### WHAT IS EXPECTED
Your reply should be only the number of lines in the material below that include the word "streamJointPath".

[Start of Attachment]

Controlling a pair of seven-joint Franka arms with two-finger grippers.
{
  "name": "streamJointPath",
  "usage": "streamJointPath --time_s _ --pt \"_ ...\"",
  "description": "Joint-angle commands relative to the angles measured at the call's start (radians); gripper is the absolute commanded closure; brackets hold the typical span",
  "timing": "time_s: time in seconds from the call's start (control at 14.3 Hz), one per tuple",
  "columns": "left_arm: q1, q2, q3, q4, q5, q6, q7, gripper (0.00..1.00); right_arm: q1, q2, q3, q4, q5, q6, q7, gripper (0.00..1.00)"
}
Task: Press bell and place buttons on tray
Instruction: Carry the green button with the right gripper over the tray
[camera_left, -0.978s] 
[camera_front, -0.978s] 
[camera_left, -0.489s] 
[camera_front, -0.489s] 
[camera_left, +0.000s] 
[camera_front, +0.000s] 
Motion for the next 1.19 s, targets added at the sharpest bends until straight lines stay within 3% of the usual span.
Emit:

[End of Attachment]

### RESULT OF THE TASK
2